Material supplied section start

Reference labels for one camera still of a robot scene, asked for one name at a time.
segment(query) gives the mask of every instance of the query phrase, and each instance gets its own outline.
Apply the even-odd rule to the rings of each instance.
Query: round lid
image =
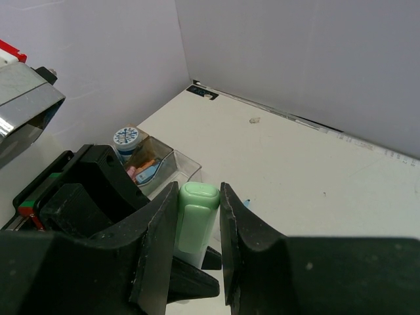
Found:
[[[138,129],[133,127],[122,128],[114,135],[117,148],[128,148],[137,145],[142,140]]]

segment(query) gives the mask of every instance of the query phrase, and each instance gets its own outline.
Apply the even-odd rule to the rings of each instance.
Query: white wall
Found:
[[[189,83],[173,0],[2,0],[0,38],[58,73],[48,131],[65,148],[108,142]]]
[[[420,157],[420,1],[176,2],[192,79]]]

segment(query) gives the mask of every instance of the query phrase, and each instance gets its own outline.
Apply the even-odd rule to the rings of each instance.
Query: black label
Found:
[[[203,89],[202,87],[197,87],[195,85],[191,85],[189,88],[187,88],[187,91],[194,93],[195,95],[200,95],[201,97],[208,97],[209,100],[214,100],[216,99],[216,97],[219,96],[219,94],[210,92],[208,90]]]

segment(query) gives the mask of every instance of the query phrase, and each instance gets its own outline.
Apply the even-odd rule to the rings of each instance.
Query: green strip
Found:
[[[34,205],[35,205],[35,202],[34,201],[28,201],[28,200],[26,200],[26,201],[22,202],[19,207],[33,208]]]
[[[49,177],[56,178],[59,177],[61,173],[51,173]]]

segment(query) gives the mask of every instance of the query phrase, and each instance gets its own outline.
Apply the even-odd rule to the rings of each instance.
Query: table surface
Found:
[[[378,147],[223,95],[209,100],[183,91],[139,128],[200,163],[204,182],[228,182],[287,236],[420,238],[416,161],[403,163]],[[211,245],[220,249],[215,238]],[[169,304],[167,314],[230,314],[222,273],[209,273],[220,282],[219,297]]]

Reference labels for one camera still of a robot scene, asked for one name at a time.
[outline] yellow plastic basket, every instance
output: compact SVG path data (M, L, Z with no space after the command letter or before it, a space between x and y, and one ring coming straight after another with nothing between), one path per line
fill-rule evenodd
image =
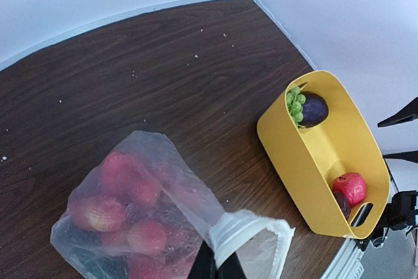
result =
M329 107L328 118L309 129L293 123L285 100L291 88L302 84L303 91L322 96ZM389 173L365 120L335 76L314 71L290 83L261 116L257 132L314 233L357 239L370 235L387 204ZM351 209L348 220L332 194L335 178L346 172L362 174L368 188L366 199Z

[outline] bunch of grapes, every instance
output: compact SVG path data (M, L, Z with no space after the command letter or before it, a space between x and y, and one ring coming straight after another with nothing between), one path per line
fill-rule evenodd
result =
M306 102L306 96L300 93L300 87L292 88L286 94L287 109L295 122L296 126L303 120L303 104Z

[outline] basket handle hole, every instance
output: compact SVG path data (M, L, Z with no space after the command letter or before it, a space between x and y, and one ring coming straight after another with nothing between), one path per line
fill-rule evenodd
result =
M360 227L366 221L366 218L368 217L369 213L372 211L372 208L373 208L372 203L363 204L360 210L357 212L357 215L351 222L351 226Z

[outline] bag of red fruit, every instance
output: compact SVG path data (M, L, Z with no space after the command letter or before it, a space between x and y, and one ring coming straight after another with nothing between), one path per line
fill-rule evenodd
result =
M225 213L164 135L135 131L69 196L51 243L85 278L186 279L202 241L217 266L234 252L247 278L278 278L293 229Z

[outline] wooden table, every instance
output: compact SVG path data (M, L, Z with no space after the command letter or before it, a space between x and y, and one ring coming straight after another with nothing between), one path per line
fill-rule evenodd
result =
M80 277L49 244L50 228L71 190L136 129L168 135L227 210L296 227L283 278L319 278L342 239L309 230L255 131L308 71L251 0L225 0L108 25L1 72L2 278Z

Material supplied section end

• Your goal:
Your answer must be an exact copy of the records, minus any pictures.

• Output for this task:
Reference labels for one camera still of a robot scene, asked for one name at a time.
segment(query) gives the mask of every instance of the query phrase, and each instance gets its own outline.
Apply the even-odd rule to the rings of each instance.
Query: round lid
image =
Found:
[[[138,129],[133,127],[122,128],[114,135],[117,148],[128,148],[137,145],[142,140]]]

segment(query) gives the mask of every instance of the query phrase, and each instance gets its own outline.
Apply the even-odd rule to the rings of each instance.
Query: white wall
Found:
[[[189,83],[173,0],[2,0],[0,38],[58,73],[48,131],[65,148],[108,142]]]
[[[420,157],[420,1],[176,2],[192,79]]]

segment(query) gives the mask of every instance of the query phrase, and each instance gets its own outline.
Apply the even-odd rule to the rings of each instance.
Query: black label
Found:
[[[203,89],[202,87],[197,87],[195,85],[191,85],[189,88],[187,88],[187,91],[194,93],[195,95],[200,95],[201,97],[208,97],[209,100],[214,100],[216,99],[216,97],[219,96],[219,94],[210,92],[208,90]]]

segment(query) gives the mask of every instance of the query phrase, and each instance gets its own outline.
Apply the even-odd rule to the rings of each instance.
Query: green strip
Found:
[[[34,205],[35,205],[35,202],[34,201],[28,201],[28,200],[26,200],[26,201],[22,202],[19,207],[33,208]]]
[[[49,177],[56,178],[59,177],[61,173],[51,173]]]

segment(query) gives the mask of every instance of the query phrase, and each instance gets its own outline.
Apply the even-odd rule to the rings of each instance.
Query: table surface
Found:
[[[378,147],[223,95],[209,100],[183,91],[139,128],[200,163],[204,182],[228,182],[287,236],[420,238],[416,161],[403,163]],[[211,245],[220,249],[215,238]],[[169,304],[167,314],[230,314],[222,273],[209,273],[220,282],[219,297]]]

Reference labels for one camera still of a robot scene, asked for one name at a time.
[outline] yellow plastic basket, every instance
output: compact SVG path data (M, L, Z with no space after the command letter or before it, a space between x and y, and one ring coming straight after another with nothing between), one path per line
fill-rule evenodd
image =
result =
M329 107L328 118L309 129L293 123L285 100L291 88L302 84L303 91L322 96ZM389 173L365 120L335 76L314 71L290 83L261 116L257 132L314 233L357 239L370 235L387 204ZM351 209L348 220L332 194L335 178L346 172L362 174L368 188L366 199Z

[outline] bunch of grapes, every instance
output: compact SVG path data (M, L, Z with no space after the command letter or before it, a space between x and y, and one ring coming straight after another with nothing between), one path per line
fill-rule evenodd
result =
M306 102L306 96L300 93L300 87L292 88L286 94L287 109L295 122L296 126L303 120L303 104Z

[outline] basket handle hole, every instance
output: compact SVG path data (M, L, Z with no space after the command letter or before it, a space between x and y, and one ring coming straight after another with nothing between), one path per line
fill-rule evenodd
result =
M360 227L366 221L366 218L368 217L369 213L372 211L372 208L373 208L372 203L363 204L360 210L357 212L357 215L351 222L351 226Z

[outline] bag of red fruit, every instance
output: compact SVG path data (M, L, Z with no space after the command letter or before it, a space between x and y, and one ring coming straight after another with nothing between), one path per line
fill-rule evenodd
result =
M225 213L164 135L135 131L69 196L51 243L85 278L186 279L202 241L217 266L234 252L247 278L278 278L293 229Z

[outline] wooden table, every instance
output: compact SVG path data (M, L, Z with no space after the command letter or before it, a space between x and y, and one ring coming straight after another with nothing between), one path per line
fill-rule evenodd
result =
M80 277L49 244L50 228L71 190L136 129L168 135L227 210L296 227L283 278L319 278L342 239L309 230L255 131L308 71L251 0L225 0L108 25L1 72L2 278Z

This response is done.